涟漪余光见他正在折腾自己的伤口,想也没想就道:“你老实点行不行!”
秦御风拆纱布的手略微一顿,他靠坐在桌子上挑眉:“担心我?”
涟漪不回话,坦然自若的往外走,“早点睡吧。”
“乖乖过去躺下。”秦御风拆了手臂上的纱布站起来,“我比你爸技术更好。”
涟漪随着他的声音转身,也不顾伤痛一把揪住秦御风的衣领。
“这你都查得到?!”
“你们家的架子上放着两大罐药酒,用得着查?”
涟漪像是被一棍子击中了后脑,正晃神间,已经被秦御风又一次咬住了下唇。
一天之内第二次,和白天的啃噬不同,此刻,秦御风是抵着她的唇瓣肆虐摩挲。
“你……哎!”
涟漪要推他,结果一用力又扯到了肌肉,疼的她站也站不住了,把额头抵在秦御风肩头。
男人轻笑着抱起她,面朝下放在大床上。
“你的胳膊。”涟漪疼的没力气,揪着床单磨牙道:“能行吗。
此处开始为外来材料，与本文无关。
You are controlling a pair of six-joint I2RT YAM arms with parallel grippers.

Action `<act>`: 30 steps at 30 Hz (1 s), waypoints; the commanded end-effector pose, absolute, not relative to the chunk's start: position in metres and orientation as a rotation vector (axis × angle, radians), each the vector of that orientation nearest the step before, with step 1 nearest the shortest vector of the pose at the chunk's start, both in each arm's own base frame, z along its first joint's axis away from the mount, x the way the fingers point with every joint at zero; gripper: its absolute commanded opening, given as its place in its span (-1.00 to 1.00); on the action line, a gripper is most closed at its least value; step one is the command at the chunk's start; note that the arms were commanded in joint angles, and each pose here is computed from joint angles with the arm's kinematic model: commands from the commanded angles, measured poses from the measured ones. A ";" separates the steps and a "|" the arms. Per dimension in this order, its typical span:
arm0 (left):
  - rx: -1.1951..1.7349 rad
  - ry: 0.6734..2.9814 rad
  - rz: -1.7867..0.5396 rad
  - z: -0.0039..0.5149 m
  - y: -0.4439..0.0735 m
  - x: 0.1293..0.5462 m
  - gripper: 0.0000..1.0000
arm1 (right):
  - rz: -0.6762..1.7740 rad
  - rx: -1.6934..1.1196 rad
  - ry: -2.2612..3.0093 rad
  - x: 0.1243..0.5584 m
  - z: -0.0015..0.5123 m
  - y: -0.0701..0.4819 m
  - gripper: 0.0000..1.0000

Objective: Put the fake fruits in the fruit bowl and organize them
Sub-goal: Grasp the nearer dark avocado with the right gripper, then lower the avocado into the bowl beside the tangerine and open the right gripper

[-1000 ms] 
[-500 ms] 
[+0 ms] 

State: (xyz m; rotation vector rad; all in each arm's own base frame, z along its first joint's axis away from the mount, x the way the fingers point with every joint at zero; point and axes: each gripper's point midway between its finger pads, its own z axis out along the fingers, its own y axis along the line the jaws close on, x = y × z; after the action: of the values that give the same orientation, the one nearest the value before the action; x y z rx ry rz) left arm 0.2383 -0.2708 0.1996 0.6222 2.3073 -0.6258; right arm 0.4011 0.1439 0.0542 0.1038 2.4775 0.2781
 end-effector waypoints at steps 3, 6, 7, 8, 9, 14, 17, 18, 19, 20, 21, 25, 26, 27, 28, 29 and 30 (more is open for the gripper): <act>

”
秦御风去拿了不知道什么东西来,装在一个黑色的玻璃瓶里。
“你上次不是认出来了吗,那些药箱里的药。”秦御风在涟漪身侧坐下,将玻璃瓶里的液体倒在手上搓热,双掌抚按在她腰间高肿的伤处。
涟漪疼的肩膀直颤,咬紧牙关忍痛,“就算是仙丹灵药,也不可能让枪伤这么快就愈合啊。”
秦御风动作优雅而有力的在涟漪后腰搓动,“所以给我治伤的人是夜白。”
实在是疼的不行,涟漪揪着床单想事情转移感知力。
比如……秦夜白是学医的?!
开什么玩笑,顶尖的外科大夫也不可能短时间就让枪伤愈合。
涟漪咬着牙道:“给我看你的伤口。”
秦御风伸过右手给她看。
伤口还在,而且一点没见愈合。
“你不疼?”
“嗯,不疼。不过你要是疼的话就叫出来。”
涟漪皱眉:“谁说我疼……啊!”
秦御风无声失笑。
“你轻点行不行!”就像是一座大山轰然倒塌砸了腰上,涟漪这会儿是真疼的不行了。
秦御风又往掌心倒了些药液,搓动间敛去笑意,“轻了没用。”
涟漪肚子也疼,反正刚刚也叫了,干脆不要面子了,“能翻过来吗,我肚子疼趴不住。”
秦御风嗯了一声,涟漪撑着绵软的双臂翻身而起。
“趴我腿上。”
涟漪蜷缩着身子,突然发现腰好像不那么疼了。
她斜睨着秦御风:“这也是灵丹妙药之一?”
秦御风挑眉,语气里透着几丝不耐,“快点趴好。”
涟漪撇嘴,看在他手法还算专业的份上,姑且把自己这把老腰交代了出去。